The key to this new hydrogel lies in the unique physical properties of its core nanoparticles. While hydrogels, commonly found in items like contact lenses, are not new, these specifically designed hydrogels resist tearing and maintain their shape. The polymer-nanoparticle (PNP) hydrogel, as it’s technically called, has just the right fluidity for easy injection with a regular needle. Its gel-like stability lasts long enough in the body to sustain a continuous release of medication for four months. GLP-1 drug molecules are embedded in the hydrogel, slowly releasing as the hydrogel dissolves over time.

Appel explained, “Our hydrogel melts away over the course of months, much like a sugar cube dissolving in water, molecule by molecule. I like to say that this hydrogel is like a molecular magic trick—it holds together, but can be pulled apart very easily.”

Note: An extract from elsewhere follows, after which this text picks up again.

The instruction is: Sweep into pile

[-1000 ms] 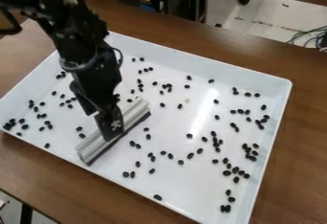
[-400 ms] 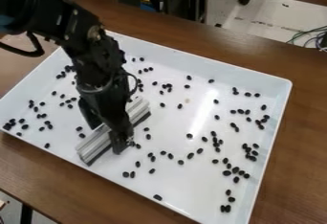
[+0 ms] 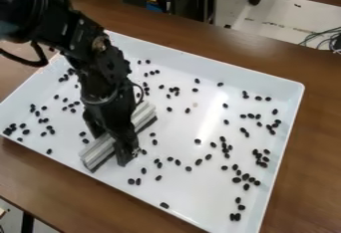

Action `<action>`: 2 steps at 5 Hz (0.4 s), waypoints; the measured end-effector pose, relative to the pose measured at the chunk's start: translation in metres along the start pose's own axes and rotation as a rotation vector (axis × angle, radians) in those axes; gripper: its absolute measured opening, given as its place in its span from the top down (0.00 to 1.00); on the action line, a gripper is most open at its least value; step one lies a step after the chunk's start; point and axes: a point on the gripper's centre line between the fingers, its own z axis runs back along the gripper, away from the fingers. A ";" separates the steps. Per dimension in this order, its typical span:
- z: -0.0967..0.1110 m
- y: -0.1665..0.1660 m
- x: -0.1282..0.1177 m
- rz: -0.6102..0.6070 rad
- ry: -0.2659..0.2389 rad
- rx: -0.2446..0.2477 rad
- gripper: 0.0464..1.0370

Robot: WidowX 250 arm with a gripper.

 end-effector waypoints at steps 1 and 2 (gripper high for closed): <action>0.000 0.002 0.000 0.001 -0.003 -0.004 0.51; 0.000 0.002 0.000 0.000 -0.002 -0.005 0.69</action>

This innovative hydrogel has been tested successfully on laboratory mice, demonstrating improved blood sugar and weight management compared to daily injections of a major commercial drug. While designed specifically for a four-month GLP-1 regimen, the research team has successfully adjusted the release time range from a few days to six months. The system has been applied to other proteins, vaccines, and even cell therapies, with evidence suggesting that GLP-1 drugs may also reduce the risk of cardiovascular diseases. All signs point to the potential application of this drug delivery system for other medications and conditions, including promising results in children with type 1 diabetes.

The next step involves testing on pigs, as their skin and endocrine systems closely resemble those of humans. If these trials proceed as planned, human clinical trials could be seen within one and a half to two years.

Appel concluded, “At the very least, we’ve paved the way for extending the release time of GLP-1-based anti-diabetes and anti-obesity therapeutic drugs, which could have a beneficial impact on the treatment of type 2 diabetes and possibly other diseases.”